Below are the records; give again exactly the lines from the one containing "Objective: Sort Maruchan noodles" through the one containing "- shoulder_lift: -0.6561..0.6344", leaving out pictures.

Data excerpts

^^^^^^^^^^^^^^^^

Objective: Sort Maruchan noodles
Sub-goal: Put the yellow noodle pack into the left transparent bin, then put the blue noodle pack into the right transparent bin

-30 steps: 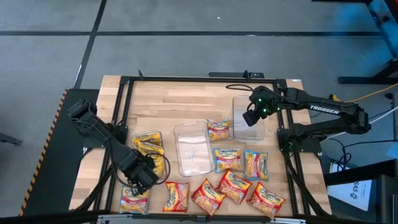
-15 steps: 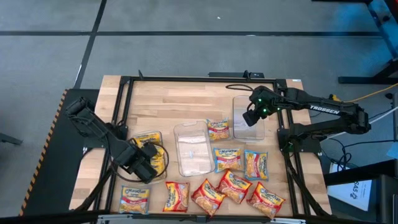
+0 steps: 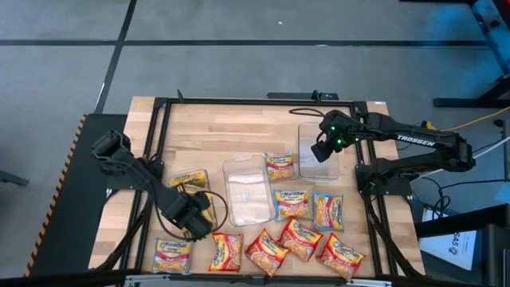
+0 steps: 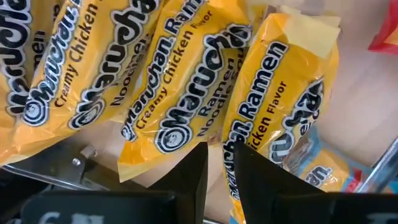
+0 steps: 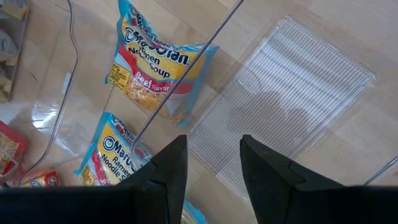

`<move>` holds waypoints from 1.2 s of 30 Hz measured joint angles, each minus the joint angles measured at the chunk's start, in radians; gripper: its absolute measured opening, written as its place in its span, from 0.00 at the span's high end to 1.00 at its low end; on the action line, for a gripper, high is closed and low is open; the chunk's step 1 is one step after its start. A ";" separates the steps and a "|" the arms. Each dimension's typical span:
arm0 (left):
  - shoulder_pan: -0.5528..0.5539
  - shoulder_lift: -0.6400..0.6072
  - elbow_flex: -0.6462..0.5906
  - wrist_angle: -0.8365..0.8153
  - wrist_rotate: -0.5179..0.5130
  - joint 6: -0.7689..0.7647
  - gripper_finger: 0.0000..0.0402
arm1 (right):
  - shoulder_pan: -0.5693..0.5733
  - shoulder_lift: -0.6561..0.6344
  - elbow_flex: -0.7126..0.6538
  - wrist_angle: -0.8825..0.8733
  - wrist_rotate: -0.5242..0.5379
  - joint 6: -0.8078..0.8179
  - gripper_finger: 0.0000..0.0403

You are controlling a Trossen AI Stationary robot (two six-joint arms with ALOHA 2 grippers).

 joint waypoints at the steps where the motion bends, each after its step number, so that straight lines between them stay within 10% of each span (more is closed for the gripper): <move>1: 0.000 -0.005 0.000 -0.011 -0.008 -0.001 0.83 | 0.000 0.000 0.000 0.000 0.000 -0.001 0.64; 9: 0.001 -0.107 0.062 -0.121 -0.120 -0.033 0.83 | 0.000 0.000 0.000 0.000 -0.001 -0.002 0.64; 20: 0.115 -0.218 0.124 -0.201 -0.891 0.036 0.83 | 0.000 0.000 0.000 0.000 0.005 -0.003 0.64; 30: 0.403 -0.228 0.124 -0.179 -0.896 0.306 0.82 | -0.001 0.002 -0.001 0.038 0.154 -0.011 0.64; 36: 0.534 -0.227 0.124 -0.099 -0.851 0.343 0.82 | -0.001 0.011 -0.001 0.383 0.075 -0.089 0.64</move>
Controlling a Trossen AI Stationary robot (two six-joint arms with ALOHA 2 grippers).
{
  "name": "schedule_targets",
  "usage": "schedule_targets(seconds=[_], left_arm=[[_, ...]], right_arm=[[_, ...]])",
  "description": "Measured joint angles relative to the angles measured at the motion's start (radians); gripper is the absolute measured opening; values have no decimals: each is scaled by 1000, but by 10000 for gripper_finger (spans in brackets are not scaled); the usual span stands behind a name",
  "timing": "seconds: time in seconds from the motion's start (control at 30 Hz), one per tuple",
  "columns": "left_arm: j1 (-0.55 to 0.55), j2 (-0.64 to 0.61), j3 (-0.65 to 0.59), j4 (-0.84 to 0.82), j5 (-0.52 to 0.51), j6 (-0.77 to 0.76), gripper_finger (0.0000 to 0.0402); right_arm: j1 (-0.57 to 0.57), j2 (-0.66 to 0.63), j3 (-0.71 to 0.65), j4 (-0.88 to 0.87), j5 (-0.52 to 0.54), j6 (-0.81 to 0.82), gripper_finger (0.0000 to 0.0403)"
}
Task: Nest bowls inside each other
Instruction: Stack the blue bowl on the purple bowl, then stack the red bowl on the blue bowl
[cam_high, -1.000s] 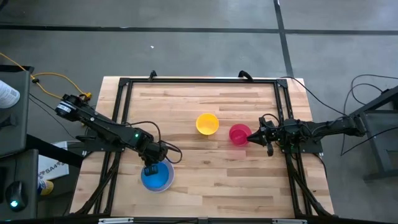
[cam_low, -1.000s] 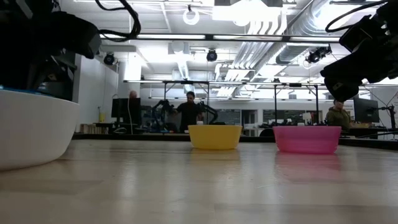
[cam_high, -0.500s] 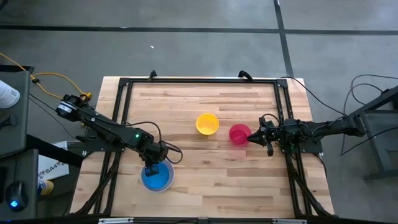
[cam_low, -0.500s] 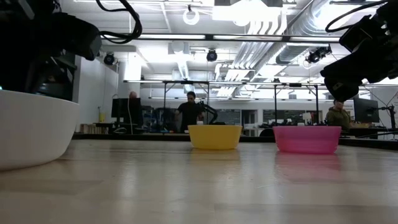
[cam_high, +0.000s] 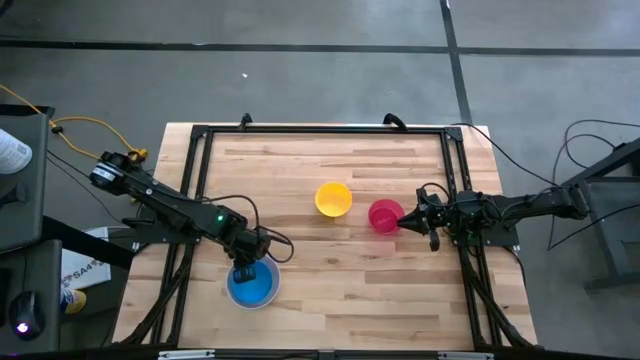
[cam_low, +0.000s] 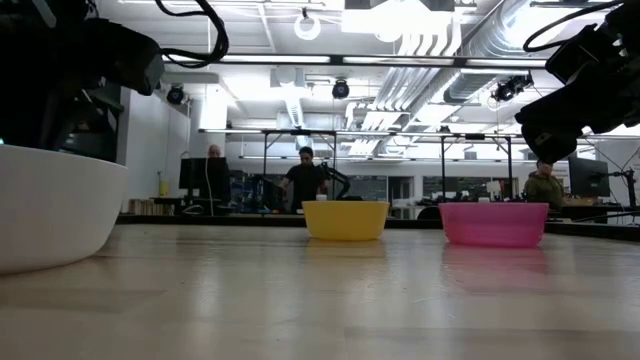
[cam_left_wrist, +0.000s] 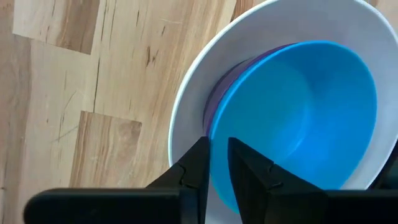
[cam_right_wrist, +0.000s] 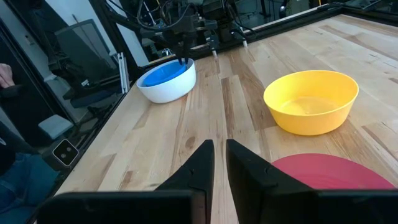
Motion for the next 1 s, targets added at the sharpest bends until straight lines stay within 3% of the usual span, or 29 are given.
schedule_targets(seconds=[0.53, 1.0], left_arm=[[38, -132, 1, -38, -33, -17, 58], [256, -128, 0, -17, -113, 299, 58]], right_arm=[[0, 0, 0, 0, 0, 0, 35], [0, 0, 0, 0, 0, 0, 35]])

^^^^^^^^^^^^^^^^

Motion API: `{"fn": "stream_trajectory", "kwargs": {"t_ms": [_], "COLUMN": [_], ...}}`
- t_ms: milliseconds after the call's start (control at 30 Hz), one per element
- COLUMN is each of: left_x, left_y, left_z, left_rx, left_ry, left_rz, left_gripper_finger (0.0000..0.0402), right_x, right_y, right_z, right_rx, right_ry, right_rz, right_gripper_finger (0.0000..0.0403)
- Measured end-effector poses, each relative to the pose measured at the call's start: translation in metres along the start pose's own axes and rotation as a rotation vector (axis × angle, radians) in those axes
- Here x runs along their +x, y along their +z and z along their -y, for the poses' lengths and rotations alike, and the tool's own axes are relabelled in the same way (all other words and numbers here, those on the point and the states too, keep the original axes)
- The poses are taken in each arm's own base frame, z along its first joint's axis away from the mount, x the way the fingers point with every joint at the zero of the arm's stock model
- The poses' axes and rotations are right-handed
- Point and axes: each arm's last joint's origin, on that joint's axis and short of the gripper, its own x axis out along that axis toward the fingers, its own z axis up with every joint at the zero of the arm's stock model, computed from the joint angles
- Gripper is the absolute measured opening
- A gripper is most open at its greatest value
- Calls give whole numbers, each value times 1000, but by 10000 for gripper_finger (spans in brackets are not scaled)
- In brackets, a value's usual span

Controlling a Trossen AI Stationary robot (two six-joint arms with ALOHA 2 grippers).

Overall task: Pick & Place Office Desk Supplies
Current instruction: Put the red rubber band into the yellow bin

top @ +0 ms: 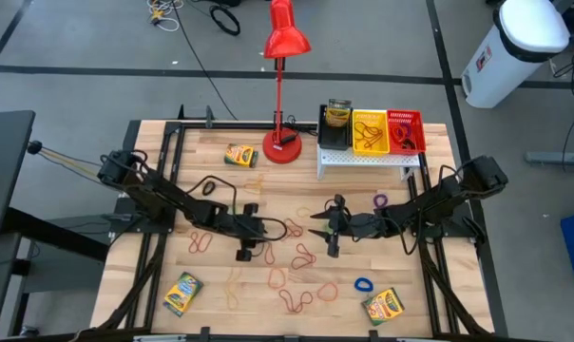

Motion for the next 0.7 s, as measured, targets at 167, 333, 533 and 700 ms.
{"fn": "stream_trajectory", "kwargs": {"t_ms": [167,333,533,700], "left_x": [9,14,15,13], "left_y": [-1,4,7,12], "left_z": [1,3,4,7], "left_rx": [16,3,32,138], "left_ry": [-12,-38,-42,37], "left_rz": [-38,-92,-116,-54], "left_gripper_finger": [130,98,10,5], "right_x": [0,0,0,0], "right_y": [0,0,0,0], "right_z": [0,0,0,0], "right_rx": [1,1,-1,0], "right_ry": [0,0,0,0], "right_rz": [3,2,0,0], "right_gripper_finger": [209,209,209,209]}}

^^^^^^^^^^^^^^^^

* [Exercise answer]:
Objective: Sort Maruchan noodles
Sub-goal: Put the yellow noodle pack into the left transparent bin, then put the blue noodle pack into the right transparent bin

-30 steps: 
-15 steps: 
+0 steps: 
+0 steps: 
+0 steps: 

`<move>` holds waypoints from 1.2 s of 30 Hz measured joint angles, each minus the joint angles measured at the chunk's start, in radians; gripper: its absolute measured opening, written as its place in its span, from 0.00 at the span's high end to 1.00 at its low end; on the action line, for a gripper, high is closed and low is open; the chunk's step 1 is one step after its start. A ";" separates the steps and a "|" the arms. Each dimension's typical span:
arm0 (left):
  - shoulder_pan: -0.5528..0.5539
  - shoulder_lift: -0.6400..0.6072
  - elbow_flex: -0.6462..0.5906
  - wrist_angle: -0.8365..0.8153
  - wrist_rotate: -0.5179..0.5130
  - joint 6: -0.7689..0.7647
  - gripper_finger: 0.0000..0.0402
arm1 (right):
  - shoulder_pan: -0.5693..0.5733
  - shoulder_lift: -0.6561..0.6344

Besides the given answer, there is nothing more to add.